Step 1: Start from the work done to charge the capacitor.
When charge is transferred to build up a field, the total electrostatic energy stored is \(U = \dfrac{Q^2}{2C}\), where \(Q = CV\) is the final charge.

Step 2: Express charge through the surface charge density.
For a parallel plate capacitor the charge is \(Q = \sigma A\), where \(\sigma\) is the surface charge density and \(A\) the plate area. The field between the plates is related to the charge density by \(E = \dfrac{\sigma}{\varepsilon_0}\), so \(\sigma = \varepsilon_0 E\) and hence \(Q = \varepsilon_0 E A\).

Step 3: Write capacitance and combine.
Using \(C = \dfrac{\varepsilon_0 A}{d}\),
\(U = \dfrac{Q^2}{2C} = \dfrac{(\varepsilon_0 E A)^2}{2\,(\varepsilon_0 A/d)} = \dfrac{\varepsilon_0^2 E^2 A^2 d}{2\,\varepsilon_0 A} = \dfrac{1}{2}\varepsilon_0 E^2 A d.\)

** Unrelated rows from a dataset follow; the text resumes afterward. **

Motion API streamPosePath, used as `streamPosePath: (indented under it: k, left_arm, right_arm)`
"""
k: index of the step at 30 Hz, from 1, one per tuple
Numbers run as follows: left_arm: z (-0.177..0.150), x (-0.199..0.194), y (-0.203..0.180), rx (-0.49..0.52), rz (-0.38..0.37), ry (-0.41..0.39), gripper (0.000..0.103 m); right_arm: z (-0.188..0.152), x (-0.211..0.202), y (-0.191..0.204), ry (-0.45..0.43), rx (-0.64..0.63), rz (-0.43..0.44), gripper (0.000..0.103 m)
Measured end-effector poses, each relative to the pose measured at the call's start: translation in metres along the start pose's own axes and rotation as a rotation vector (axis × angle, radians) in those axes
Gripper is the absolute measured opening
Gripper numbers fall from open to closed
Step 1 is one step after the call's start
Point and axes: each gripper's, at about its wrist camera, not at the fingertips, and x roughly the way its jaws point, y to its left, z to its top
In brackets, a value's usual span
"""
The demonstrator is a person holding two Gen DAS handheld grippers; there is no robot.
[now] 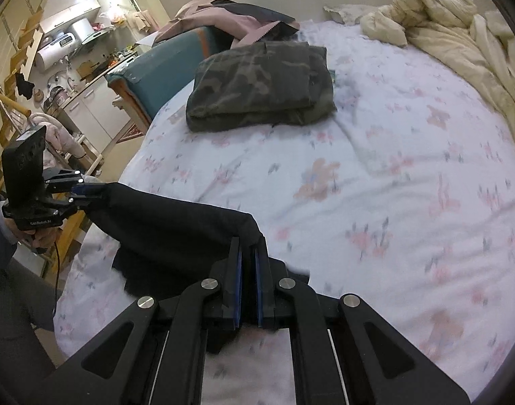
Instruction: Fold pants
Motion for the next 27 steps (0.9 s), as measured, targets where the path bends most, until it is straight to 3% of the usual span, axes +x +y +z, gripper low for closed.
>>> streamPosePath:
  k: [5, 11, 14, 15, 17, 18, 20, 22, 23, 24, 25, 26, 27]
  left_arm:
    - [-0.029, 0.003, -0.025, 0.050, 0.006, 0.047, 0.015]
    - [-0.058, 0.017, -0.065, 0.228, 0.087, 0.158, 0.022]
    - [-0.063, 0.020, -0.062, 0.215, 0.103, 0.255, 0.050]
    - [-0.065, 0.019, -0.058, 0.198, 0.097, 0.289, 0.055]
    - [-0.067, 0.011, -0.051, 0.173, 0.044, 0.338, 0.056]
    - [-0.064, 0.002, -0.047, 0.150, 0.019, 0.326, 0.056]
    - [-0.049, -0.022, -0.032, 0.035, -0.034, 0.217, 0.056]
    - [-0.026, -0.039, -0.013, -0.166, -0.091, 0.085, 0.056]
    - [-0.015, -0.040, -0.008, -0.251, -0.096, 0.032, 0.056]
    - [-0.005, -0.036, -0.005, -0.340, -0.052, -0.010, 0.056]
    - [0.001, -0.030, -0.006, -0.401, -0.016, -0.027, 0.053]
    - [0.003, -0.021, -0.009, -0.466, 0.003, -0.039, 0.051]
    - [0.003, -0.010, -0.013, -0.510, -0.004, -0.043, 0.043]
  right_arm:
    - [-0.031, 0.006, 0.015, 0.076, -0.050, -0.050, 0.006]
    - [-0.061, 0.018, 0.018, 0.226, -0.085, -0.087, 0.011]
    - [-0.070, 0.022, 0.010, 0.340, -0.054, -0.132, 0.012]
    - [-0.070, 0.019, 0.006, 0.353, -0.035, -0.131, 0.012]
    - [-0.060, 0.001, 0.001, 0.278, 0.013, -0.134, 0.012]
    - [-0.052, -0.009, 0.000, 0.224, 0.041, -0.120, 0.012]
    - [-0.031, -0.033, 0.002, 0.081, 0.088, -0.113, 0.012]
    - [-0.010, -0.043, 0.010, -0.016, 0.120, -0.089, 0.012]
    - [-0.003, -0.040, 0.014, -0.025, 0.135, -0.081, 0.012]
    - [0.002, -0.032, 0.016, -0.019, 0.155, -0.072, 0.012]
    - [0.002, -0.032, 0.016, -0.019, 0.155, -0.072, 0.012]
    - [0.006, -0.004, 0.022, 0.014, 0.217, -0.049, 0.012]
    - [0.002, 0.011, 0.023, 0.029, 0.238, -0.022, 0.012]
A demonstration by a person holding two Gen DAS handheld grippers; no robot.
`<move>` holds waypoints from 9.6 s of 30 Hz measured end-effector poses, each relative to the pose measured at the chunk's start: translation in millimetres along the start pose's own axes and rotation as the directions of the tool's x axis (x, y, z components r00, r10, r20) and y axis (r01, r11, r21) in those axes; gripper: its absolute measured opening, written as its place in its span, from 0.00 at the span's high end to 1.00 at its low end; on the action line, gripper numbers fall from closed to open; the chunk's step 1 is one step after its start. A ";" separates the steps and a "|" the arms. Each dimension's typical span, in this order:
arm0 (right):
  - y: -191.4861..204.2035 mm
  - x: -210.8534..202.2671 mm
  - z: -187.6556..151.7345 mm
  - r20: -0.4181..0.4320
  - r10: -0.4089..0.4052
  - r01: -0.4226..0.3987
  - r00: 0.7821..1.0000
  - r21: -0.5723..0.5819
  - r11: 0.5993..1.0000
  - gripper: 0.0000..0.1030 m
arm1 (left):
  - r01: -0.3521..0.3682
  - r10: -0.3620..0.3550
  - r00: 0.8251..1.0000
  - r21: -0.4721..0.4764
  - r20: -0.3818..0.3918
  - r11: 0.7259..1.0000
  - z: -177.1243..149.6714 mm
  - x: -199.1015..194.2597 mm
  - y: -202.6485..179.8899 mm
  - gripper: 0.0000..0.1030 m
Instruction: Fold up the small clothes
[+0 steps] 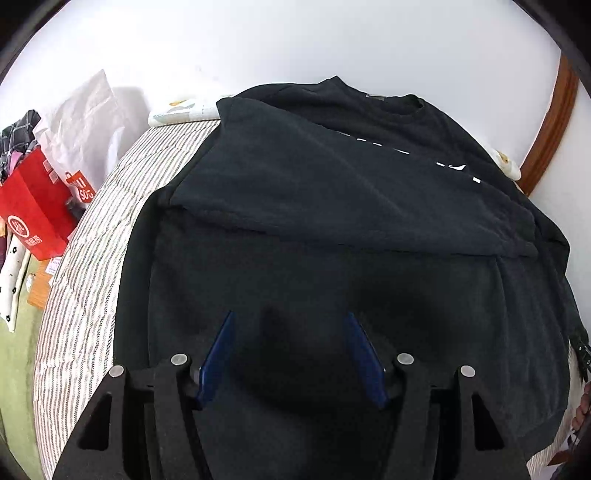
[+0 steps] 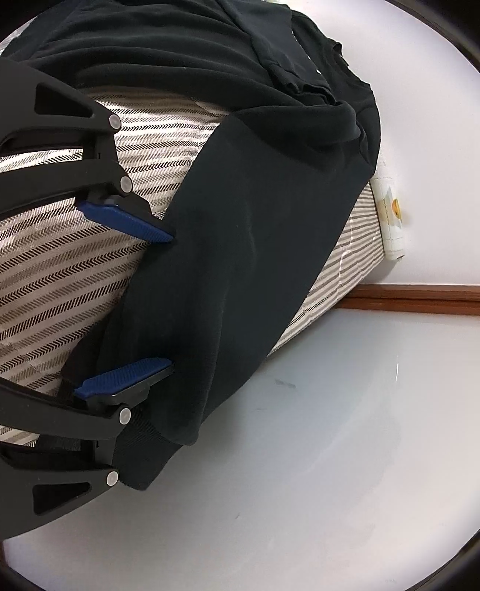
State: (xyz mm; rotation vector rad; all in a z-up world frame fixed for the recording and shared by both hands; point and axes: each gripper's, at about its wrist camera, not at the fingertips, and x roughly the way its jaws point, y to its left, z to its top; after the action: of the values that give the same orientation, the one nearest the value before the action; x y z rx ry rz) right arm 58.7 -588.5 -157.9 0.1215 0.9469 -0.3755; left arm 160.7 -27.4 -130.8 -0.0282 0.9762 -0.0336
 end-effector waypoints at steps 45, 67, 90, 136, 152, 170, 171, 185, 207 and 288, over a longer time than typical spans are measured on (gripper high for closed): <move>244.7 -133.9 162.4 0.340 0.289 -0.226 0.895 -0.215 0.950 0.87 | -0.001 0.000 1.000 -0.080 -0.005 0.997 -12.0 -8.4 119.4 0.42; 345.4 -18.7 141.4 0.102 0.342 -0.310 0.934 -0.242 0.919 0.72 | -0.003 0.000 0.999 -0.066 -0.041 0.998 10.5 28.0 111.7 0.42; 217.0 -27.6 107.8 0.090 0.289 -0.266 0.953 -0.208 0.941 0.36 | 0.013 -0.013 1.000 -0.055 -0.005 0.998 40.9 25.7 84.0 0.40; 338.0 -42.4 113.2 0.046 0.492 -0.459 0.869 -0.297 0.837 0.57 | 0.156 -0.159 0.987 0.086 0.037 0.984 59.9 16.4 45.2 0.41; 240.3 -22.7 91.3 0.057 0.417 -0.399 0.907 -0.201 0.895 0.53 | 0.244 -0.249 0.968 0.223 -0.005 0.944 57.4 16.3 -64.8 0.40; 98.6 -24.1 48.1 0.122 0.192 -0.176 0.974 -0.128 0.976 0.53 | 0.142 -0.171 0.984 0.370 0.046 0.918 44.5 45.4 -189.6 0.33; 95.7 -21.4 47.0 0.119 0.187 -0.172 0.975 -0.128 0.977 0.53 | 0.130 -0.161 0.985 0.373 0.054 0.919 45.4 47.2 -192.1 0.33; 121.2 -12.7 62.0 0.105 0.200 -0.184 0.974 -0.149 0.972 0.53 | 0.179 -0.205 0.970 0.192 0.130 0.965 93.5 41.1 -120.5 0.90; 214.1 -0.6 108.5 0.087 0.254 -0.234 0.963 -0.190 0.953 0.53 | 0.267 -0.252 0.954 -0.077 0.162 0.961 135.8 24.9 45.5 0.94; 131.3 -45.8 -61.1 0.024 0.204 -0.200 0.979 -0.106 0.974 0.58 | -0.007 0.009 0.999 -0.032 0.050 0.999 -118.5 -39.3 107.6 0.60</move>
State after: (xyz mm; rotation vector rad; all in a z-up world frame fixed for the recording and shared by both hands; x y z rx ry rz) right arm 35.8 -438.5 -164.5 0.1154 0.9082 -0.1400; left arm 42.2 80.7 -168.8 -0.0542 0.9265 -0.0098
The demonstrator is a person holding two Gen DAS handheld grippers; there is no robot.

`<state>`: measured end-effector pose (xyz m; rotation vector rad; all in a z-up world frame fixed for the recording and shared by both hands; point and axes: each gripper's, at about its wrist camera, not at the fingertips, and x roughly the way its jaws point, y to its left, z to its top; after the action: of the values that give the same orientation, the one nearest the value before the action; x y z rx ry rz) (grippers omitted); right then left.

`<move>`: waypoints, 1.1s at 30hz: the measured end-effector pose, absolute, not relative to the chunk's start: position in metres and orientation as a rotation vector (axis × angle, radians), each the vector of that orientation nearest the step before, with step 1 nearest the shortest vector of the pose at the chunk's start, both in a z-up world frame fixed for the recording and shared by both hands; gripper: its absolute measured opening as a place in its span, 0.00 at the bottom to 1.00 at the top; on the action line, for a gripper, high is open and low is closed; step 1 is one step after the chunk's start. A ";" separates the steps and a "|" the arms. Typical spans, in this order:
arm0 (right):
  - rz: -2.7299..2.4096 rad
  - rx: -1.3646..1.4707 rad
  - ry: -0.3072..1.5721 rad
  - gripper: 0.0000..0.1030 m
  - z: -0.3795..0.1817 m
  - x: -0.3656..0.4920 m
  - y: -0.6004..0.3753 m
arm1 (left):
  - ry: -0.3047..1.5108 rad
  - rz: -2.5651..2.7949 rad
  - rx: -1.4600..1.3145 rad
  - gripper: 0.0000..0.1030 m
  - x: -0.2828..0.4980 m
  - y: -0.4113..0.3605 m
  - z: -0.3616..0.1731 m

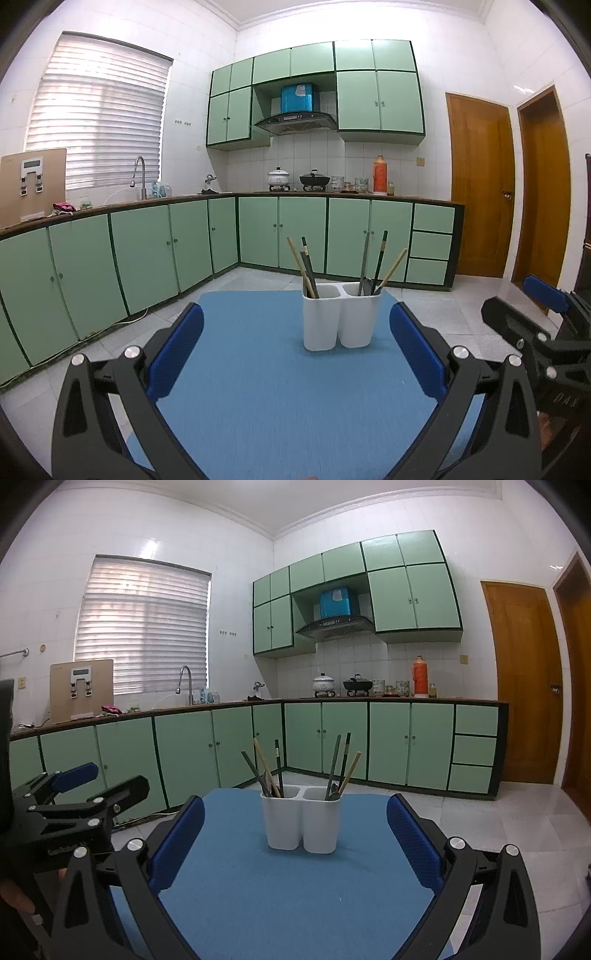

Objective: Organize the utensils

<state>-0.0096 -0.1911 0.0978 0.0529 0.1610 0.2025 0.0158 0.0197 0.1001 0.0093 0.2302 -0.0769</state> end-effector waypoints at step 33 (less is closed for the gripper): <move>0.170 0.050 0.223 0.94 0.090 -0.001 -0.197 | 0.278 -0.067 0.011 0.95 0.018 0.018 0.088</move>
<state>-0.0008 -0.1970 0.0905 0.0502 0.2231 0.1704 0.0180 0.0179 0.0882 0.0113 0.2783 -0.0675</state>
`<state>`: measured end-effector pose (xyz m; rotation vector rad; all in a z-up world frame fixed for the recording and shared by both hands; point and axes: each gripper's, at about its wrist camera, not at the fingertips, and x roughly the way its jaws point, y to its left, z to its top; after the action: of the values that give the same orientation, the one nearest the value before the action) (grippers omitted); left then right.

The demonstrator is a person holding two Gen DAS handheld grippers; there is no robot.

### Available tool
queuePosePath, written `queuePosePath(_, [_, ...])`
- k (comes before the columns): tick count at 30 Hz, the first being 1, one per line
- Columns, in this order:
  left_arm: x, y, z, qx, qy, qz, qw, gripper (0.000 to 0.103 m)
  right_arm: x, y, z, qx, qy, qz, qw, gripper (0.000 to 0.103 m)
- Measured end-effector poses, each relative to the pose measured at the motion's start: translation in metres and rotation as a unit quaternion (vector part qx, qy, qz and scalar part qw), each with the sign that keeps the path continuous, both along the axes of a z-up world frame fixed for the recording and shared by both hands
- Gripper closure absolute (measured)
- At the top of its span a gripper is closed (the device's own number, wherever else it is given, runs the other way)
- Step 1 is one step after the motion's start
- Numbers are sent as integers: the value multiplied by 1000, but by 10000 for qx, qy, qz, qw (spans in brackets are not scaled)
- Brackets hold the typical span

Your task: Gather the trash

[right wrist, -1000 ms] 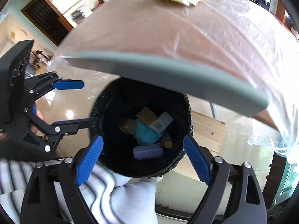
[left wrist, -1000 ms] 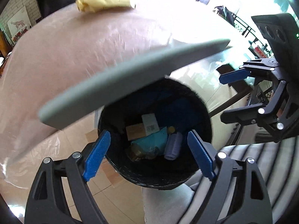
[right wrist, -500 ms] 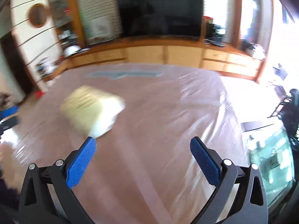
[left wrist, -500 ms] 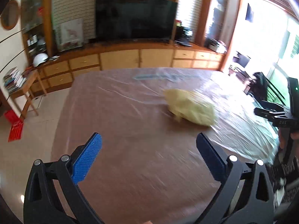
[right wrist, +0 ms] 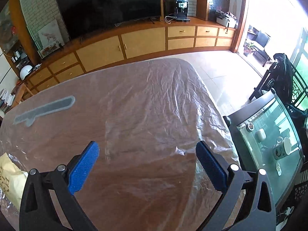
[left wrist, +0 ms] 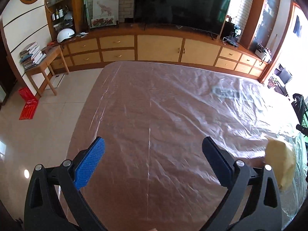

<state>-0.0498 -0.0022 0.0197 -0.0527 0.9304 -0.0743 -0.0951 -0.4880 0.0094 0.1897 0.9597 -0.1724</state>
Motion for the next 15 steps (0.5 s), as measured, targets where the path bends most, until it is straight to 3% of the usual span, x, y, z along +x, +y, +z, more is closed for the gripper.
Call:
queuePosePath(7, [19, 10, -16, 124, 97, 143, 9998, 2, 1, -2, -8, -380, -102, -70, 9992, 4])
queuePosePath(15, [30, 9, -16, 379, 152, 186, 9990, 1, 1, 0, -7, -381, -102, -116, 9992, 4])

Step 4: Interpret as energy per unit volume.
The field fills the region of volume \(A d\) between the plates. Dividing,
\(u = \dfrac{U}{A d} = \dfrac{1}{2}\varepsilon_0 E^2.\)

Step 5: Conclusion.
This confirms the field itself stores energy with density
\[\boxed{u = \frac{1}{2}\varepsilon_0 E^2}\]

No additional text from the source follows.